Por que focar na busca de emprego no LinkedIn em vez de no Indeed ou em outras plataformas de emprego?

O exemplo acima usa o LinkedIn como fonte de dados, mas você pode facilmente estender o script para trabalhar com o Indeed ou qualquer outra fonte de listagem de empregos disponível na Bright Data. Para obter mais detalhes sobre a integração com o Indeed, consulte o Indeed Jobs Scraper.

Por que OpenAI e não Gemini ou outro provedor de LLM?

Esse fluxo de trabalho de IA se baseia no OpenAI devido à sua ampla adoção e popularidade.
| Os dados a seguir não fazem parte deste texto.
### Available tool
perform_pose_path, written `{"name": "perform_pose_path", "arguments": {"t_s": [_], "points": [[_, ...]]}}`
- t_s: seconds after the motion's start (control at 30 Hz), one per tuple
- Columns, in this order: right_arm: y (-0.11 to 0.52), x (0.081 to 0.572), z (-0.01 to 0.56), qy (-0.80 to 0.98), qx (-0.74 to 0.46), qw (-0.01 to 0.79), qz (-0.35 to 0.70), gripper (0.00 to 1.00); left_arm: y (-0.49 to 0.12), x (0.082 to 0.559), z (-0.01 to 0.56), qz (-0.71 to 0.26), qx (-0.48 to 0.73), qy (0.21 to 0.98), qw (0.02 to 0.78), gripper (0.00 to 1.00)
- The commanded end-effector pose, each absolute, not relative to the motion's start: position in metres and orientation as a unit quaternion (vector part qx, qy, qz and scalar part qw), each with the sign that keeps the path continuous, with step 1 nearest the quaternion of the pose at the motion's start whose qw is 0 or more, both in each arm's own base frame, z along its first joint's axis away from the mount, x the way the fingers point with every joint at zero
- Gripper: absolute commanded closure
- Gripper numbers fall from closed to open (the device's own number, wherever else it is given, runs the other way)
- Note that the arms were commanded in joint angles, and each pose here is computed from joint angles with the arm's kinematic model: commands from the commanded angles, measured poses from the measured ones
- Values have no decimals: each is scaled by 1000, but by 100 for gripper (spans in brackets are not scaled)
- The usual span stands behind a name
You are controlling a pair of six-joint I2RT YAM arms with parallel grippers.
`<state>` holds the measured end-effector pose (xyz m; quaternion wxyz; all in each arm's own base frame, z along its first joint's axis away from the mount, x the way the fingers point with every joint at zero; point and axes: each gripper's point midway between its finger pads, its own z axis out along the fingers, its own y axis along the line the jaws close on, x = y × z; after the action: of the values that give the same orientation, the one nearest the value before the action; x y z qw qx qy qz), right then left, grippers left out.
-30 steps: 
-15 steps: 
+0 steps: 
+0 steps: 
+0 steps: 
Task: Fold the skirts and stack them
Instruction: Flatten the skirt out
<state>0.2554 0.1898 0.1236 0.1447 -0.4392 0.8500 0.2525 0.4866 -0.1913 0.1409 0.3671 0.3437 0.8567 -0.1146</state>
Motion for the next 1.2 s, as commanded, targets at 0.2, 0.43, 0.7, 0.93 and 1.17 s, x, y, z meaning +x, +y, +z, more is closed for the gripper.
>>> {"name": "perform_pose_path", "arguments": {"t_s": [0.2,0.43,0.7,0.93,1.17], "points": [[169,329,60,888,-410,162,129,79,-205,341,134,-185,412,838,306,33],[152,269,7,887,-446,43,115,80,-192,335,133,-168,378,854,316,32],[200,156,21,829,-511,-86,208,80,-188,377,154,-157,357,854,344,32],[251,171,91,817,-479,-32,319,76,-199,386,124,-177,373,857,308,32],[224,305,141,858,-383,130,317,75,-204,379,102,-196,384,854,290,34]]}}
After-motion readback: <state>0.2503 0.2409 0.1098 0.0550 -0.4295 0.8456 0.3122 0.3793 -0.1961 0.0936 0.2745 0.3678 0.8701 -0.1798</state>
No entanto, você pode adaptar facilmente o fluxo de trabalho para operar com outros provedores de LLM, como Gemini, Anthropic, Cohere ou qualquer modelo de linguagem grande disponível na API.

Por que um fluxo de trabalho de IA em vez de um agente de IA dedicado?

Os dados retornados pelo LinkedIn Jobs Scraper são de tão alta qualidade e bem estruturados que você pode processá-los para pontuação usando um LLM diretamente. Por causa disso, você não precisa necessariamente da complexidade de um agente autônomo com recursos de raciocínio e tomada de decisão.
Ainda assim, se você quiser criar um agente de IA mais avançado para a busca de empregos no LinkedIn, poderá considerar a seguinte arquitetura de vários agentes:
Agente buscador de empregos: Um agente de IA integrado à infraestrutura da Bright Data (por meio de ferramentas ou MCP) que chama a API do LinkedIn Jobs Scraper para buscar e atualizar continuamente as listagens de empregos.
Agente pontuador de empregos: Um agente especializado em avaliar e pontuar empregos com base no perfil e nas preferências do candidato usando um LLM.
Agente orquestrador: Um agente de nível superior que coordena os outros dois agentes, acionando repetidamente a recuperação de dados e os ciclos de pontuação até obter um número desejado de listagens de empregos relevantes e com alta pontuação.
Você pode até programar o agente para se candidatar automaticamente a essas vagas de emprego para você. Se estiver pensando em criar um sistema de busca de emprego no LinkedIn, recomendamos o uso de uma plataforma multiagente como a CrewAI.